New Trial Shows Immune Cells Hold Promise To Treat Multiple Myeloma

New Trial Shows Immune Cells Hold Promise To Treat Multiple Myeloma

In a new study entitled “Adoptive transfer of activated marrow-infiltrating lymphocytes induces measurable antitumor immunity in the bone marrow in multiple myeloma” researchers at the Johns Hopkins Kimmel Cancer Center showed the results of a pilot clinical trial where patients with multiple myeloma treated with their own immune cells, specifically marrow infiltrating lymphocytes, showed a significant decrease in tumor burden and prolonged cancer-free periods. These findings hold a big promise for other types of hematologic tumors, but also solid tumors. The study was published in the journal Science Translational Medicine and is considered the first clinical trial of its kind.

Adoptive T-cell therapy (ACT) is a strategy characterized by the isolation and then in vitro expansion of patients’ tumor specific T cells with the aim of injecting them back into patients, achieving greater numbers and enhancing the immune system’s response against the tumor. A successful ACT approach, however, requires the activation of tumor-specific T cells that, when injected back into patients, can target the tumor and effectively induce its destruction and maintenance throughout time.

Hematologic tumors, i.e., cancers that begin in blood-forming tissue, such as the bone marrow, or in the cells of the immune system include leukemia, lymphoma, and multiple myeloma.

In this study, a research team at the Johns Hopkins Kimmel Cancer Center hypothesized that, since the bone marrow is the tumor micro-environment for multiple myeloma, harvesting T cells obtained from the bone marrow (MILsmarrow infiltrating lymphocytes) of patients with myeloma could be used as a multiple myeloma tumor-specific T cell therapy. Notably, in a previous study, the team showed that myeloma patients’ MILs had a significantly increased anti-tumor effect, when compared to T cells retrieved from the blood.

The team, led by Johns Hopkins immunologist Ivan Borrello, M.D. performed the first clinical trial using MILs in multiple myeloma. Specifically, researchers retrieved from 25 newly diagnosed or relapsed multiple myeloma patients their MILs. Following harvesting, the team activated the cells (with microscopic beads coated with immune activating antibodies) and expanded them to achieve high numbers. Afterwards, they injected each patient with their own activated MILs (a total of 22 patients), who had previously received the standard multiple myeloma treatment – high doses of chemotherapy and a stem cell transplant.

The authors show that one year after receiving the MILs therapy, 13 patients exhibited at least 50% of tumor regression. Notably, 7 patients had a 90% reduction in tumor volume and were free of cancer for 25.1 months. The remaining patients registered a cancer free period of 11.8 months following MILs therapy.

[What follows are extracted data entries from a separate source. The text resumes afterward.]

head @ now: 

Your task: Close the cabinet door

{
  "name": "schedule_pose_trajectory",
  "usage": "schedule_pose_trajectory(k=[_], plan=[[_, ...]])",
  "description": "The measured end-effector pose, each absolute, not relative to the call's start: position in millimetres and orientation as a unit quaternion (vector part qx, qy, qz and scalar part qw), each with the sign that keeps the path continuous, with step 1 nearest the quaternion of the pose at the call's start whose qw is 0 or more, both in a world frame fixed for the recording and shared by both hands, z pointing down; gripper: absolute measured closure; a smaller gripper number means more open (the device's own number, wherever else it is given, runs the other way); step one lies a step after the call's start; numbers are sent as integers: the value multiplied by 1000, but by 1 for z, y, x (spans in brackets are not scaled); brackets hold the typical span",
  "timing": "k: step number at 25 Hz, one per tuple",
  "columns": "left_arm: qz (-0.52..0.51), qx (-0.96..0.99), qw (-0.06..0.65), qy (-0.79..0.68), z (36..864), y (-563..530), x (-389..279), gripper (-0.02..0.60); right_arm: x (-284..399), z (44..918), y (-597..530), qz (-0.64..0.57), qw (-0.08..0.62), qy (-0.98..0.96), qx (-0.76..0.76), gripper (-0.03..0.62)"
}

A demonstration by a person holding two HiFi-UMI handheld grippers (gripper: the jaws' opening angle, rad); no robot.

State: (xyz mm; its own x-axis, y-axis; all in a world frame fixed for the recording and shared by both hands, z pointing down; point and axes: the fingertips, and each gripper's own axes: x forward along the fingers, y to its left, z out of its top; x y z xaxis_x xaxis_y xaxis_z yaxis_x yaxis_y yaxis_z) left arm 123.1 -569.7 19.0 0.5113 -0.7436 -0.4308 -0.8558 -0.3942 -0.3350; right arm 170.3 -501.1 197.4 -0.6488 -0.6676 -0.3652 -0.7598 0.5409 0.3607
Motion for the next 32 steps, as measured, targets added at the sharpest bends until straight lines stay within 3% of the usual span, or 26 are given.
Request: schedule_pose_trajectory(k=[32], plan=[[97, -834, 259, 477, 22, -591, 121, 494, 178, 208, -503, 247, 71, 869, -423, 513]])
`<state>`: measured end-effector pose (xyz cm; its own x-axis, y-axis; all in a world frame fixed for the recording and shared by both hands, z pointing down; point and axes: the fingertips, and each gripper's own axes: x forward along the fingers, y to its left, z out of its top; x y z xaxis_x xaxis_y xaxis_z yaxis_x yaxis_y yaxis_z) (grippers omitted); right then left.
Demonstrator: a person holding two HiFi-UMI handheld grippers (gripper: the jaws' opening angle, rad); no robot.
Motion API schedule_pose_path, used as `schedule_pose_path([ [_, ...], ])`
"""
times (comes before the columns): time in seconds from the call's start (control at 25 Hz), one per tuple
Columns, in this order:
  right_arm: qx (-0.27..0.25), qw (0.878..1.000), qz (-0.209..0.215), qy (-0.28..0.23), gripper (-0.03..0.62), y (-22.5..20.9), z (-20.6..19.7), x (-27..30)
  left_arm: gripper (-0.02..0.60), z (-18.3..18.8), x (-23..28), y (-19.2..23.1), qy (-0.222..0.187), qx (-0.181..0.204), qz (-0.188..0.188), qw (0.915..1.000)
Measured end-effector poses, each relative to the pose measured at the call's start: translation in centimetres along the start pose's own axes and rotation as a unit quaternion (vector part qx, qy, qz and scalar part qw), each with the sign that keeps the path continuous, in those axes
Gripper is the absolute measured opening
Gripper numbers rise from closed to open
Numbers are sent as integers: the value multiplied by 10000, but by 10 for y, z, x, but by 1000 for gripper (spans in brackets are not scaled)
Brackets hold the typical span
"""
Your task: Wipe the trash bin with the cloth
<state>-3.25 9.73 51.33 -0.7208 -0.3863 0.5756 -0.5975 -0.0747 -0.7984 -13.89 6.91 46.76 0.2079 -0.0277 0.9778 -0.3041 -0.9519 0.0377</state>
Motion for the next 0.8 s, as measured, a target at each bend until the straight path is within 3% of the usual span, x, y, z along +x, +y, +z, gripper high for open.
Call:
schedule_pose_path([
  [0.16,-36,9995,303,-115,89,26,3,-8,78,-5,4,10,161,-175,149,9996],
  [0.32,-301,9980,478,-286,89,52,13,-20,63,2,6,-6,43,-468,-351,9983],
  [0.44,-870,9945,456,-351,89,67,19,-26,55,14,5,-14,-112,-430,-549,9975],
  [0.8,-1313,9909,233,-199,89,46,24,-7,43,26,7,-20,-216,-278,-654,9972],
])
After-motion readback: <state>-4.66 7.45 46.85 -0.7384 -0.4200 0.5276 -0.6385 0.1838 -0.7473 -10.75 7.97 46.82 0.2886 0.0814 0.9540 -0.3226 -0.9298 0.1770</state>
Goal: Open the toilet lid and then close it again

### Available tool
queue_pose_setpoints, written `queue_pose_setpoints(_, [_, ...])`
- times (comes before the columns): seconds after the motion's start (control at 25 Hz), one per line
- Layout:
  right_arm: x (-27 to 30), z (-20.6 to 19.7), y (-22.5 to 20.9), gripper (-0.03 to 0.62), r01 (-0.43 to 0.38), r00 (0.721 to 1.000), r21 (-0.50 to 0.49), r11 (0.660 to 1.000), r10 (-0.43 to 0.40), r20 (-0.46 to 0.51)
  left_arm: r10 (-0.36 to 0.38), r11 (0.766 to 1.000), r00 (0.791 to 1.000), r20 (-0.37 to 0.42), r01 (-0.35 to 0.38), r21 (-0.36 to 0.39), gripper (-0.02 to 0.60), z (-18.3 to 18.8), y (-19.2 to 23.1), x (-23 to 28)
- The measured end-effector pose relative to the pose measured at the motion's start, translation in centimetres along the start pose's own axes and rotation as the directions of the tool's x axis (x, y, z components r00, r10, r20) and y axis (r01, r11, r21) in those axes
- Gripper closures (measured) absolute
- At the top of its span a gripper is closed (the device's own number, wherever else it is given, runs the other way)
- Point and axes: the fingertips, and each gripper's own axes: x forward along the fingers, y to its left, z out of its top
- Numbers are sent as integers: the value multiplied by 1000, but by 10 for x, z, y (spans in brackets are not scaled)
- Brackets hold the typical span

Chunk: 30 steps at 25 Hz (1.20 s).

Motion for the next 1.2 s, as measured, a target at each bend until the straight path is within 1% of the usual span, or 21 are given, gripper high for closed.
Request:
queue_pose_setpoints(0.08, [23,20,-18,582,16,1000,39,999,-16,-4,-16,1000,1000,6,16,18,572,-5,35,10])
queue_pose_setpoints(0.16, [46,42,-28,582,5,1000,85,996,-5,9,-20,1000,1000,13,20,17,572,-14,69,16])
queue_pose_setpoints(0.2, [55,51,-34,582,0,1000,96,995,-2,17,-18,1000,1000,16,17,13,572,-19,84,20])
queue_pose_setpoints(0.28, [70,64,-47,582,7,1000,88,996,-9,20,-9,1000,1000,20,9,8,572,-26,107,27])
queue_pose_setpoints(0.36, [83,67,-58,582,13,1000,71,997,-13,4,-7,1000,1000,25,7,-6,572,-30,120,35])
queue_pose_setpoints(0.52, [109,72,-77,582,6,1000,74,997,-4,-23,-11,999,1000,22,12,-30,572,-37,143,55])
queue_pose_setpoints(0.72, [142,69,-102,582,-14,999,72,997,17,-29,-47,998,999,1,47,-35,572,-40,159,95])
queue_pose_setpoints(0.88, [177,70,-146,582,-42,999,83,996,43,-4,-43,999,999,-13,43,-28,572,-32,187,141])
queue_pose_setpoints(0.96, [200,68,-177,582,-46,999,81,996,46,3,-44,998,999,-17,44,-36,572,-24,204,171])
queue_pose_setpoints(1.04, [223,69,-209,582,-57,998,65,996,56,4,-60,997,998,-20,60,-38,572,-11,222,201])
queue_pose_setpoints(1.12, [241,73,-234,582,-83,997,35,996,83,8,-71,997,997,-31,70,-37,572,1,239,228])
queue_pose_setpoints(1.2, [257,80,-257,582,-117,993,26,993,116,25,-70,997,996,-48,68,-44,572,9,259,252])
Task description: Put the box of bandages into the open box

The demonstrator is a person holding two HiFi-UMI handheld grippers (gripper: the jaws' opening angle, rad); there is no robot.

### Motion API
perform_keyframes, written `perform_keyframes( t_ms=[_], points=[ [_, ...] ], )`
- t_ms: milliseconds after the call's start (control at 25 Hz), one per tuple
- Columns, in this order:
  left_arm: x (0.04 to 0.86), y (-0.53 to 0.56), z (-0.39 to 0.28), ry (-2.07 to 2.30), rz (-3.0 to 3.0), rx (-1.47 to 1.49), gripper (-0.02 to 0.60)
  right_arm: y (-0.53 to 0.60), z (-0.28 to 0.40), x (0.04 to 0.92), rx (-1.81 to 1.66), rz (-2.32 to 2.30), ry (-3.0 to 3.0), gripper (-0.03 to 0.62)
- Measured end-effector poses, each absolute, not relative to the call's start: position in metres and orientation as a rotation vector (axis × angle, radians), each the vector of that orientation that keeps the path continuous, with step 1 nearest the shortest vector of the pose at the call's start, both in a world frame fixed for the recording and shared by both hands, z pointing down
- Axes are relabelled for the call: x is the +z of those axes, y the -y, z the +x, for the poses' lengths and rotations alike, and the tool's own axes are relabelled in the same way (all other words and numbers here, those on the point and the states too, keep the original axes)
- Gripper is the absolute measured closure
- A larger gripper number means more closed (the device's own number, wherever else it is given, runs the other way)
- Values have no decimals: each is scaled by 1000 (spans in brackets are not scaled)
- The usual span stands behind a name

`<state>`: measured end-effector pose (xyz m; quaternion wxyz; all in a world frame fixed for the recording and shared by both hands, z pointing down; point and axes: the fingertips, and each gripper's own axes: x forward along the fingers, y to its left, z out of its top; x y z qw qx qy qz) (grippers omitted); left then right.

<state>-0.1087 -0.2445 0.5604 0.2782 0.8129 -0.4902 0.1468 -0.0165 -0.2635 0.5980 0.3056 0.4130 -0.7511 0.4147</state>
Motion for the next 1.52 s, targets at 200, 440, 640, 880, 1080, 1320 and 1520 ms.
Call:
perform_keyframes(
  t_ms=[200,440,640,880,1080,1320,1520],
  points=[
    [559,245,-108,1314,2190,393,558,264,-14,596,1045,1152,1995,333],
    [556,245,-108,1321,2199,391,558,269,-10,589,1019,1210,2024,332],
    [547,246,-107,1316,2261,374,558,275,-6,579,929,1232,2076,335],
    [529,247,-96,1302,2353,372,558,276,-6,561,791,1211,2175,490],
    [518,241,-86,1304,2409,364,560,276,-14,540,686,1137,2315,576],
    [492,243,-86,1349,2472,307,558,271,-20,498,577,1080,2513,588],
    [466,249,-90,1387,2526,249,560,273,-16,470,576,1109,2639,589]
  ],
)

Thus, the team highlighted their results show the feasibility and efficacy of MILs as a new type of treatment in hematologic malignancies but can also be translated into solid tumors. Currently, Johns Hopkins Kimmel Cancer Center researchers are developing MILs to target solid tumors such as lung, esophageal and gastric cancers, and also pediatric cancers, such as neuroblastoma and Ewing’s sarcoma.